Além de atividade econômica, uma herança familiar

Em Vila Santo Antônio, em uma área de 16,4 hectares, André Hackenhaar, 36 anos, morador de Bento Gonçalves, e o pai Cyro Hackenhaar, 80 anos, que residente em Linha Travessa, no interior de Venâncio Aires, se dedicam ao cultivo de erva-mate. Além de uma atividade econômica, a plantação se tornou uma herança familiar.

André conta que desde criança conhece a cultura, por causa do trabalho do pai. “É uma herança cultural que ele está me deixando. Meu pai sempre trabalhou com erva-mate, desde quando ele era criança. Passou por todas as etapas – colheita, armazenamento, já fez mudas de erva e sementes. Tem muita experiência. Eu cresci observando isso e fui adquirindo o gosto”, compartilha.

Foi em 2013 que o morador da Serra gaúcha resolveu apoiar de forma mais intensa o pai com o cultivo da erva-mate. Na época, eles fizeram uma adaptação no erval, que já era antigo, e revitalizaram algumas plantas. De acordo com André, uma das mudanças feitas na propriedade foi o adensamento do plantio.

Assim, antes mudas que eram plantadas com espaçamento de 5 metros entre linhas hoje estão sendo cultivadas com uma distância de 2,5 metros. “Isso aumenta o rendimento”, explica. Atualmente, pai e filho cultivam, juntos, 36 mil pés de erva-mate. Os dois ainda têm uma área de 1,6 hectare em Linha Travessa, no interior de Venâncio onde há pés de erva plantados. A erva-mate produzida por Cyro e André é totalmente vendida para a ervateira B1, de Vila Santa Emília, interior da Capital do Chimarrão.

Para André, além do fator econômico e cultural, a erva-mate tem grande importância para o ecossistema, como para a preservação do solo ao evitar erosão.
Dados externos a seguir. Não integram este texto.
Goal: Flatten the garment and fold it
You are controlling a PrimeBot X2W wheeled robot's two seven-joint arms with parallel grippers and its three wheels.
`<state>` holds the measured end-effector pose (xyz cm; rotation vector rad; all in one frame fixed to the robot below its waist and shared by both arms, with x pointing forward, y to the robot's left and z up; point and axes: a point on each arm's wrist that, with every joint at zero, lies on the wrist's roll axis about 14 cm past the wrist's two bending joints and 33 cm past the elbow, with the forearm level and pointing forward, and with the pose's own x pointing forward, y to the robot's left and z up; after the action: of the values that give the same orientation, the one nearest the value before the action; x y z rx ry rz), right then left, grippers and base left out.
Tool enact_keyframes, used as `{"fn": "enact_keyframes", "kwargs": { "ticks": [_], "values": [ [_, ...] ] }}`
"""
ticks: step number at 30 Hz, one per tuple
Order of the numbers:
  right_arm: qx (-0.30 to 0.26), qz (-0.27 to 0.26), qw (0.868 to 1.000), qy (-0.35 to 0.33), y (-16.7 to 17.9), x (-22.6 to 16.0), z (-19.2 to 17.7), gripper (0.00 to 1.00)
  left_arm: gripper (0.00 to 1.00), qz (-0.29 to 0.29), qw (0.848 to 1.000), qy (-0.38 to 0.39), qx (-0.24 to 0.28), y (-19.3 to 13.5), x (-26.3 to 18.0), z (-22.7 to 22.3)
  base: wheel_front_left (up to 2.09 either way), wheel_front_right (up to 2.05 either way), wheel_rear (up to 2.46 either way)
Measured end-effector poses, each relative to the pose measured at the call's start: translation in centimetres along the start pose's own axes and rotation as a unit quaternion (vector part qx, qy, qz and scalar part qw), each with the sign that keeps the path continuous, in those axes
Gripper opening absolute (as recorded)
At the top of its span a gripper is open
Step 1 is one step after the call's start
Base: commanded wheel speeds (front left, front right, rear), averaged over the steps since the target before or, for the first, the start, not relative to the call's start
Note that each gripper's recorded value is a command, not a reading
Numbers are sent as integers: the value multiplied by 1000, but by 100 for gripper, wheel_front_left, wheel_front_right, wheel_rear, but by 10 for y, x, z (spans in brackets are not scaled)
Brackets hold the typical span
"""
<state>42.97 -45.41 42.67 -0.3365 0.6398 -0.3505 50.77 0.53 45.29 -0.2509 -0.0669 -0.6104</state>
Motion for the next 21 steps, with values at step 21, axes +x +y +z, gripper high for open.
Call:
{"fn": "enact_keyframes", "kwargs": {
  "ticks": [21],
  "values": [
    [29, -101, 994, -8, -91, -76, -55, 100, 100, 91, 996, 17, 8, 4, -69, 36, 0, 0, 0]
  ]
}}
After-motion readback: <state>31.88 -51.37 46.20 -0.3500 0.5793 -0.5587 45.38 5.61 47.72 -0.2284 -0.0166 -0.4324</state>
Ele também menciona que o principal gargalo na produção da cultura é oferta de mão de obra qualificada para a poda.

Conhecimento

O produtor ainda ressalta a importância da busca por tecnologia e a visita a outros polos ervateiros, para conhecer maneiras diferentes de trabalhar e buscar maior produtividade. Além disso, ele cita a relevância do trabalho realizado pela Emater, na assistência oferecida ao produtor. “Busco mostrar que a erva-mate pode dar rentabilidade, motivar os pequenos agricultores a verem que não é preciso abandonar totalmente essa produção”, compartilha.

Em homenagem ao trabalho realizado pelo pai neste segmento, André criou uma página no Facebook e um perfil no Instagram chamado Sítio de Erva-Mate Cyrocela, onde divulga boas práticas de plantação, experimentos com plantio e técnicas de manejo que aprende e aplica na propriedade.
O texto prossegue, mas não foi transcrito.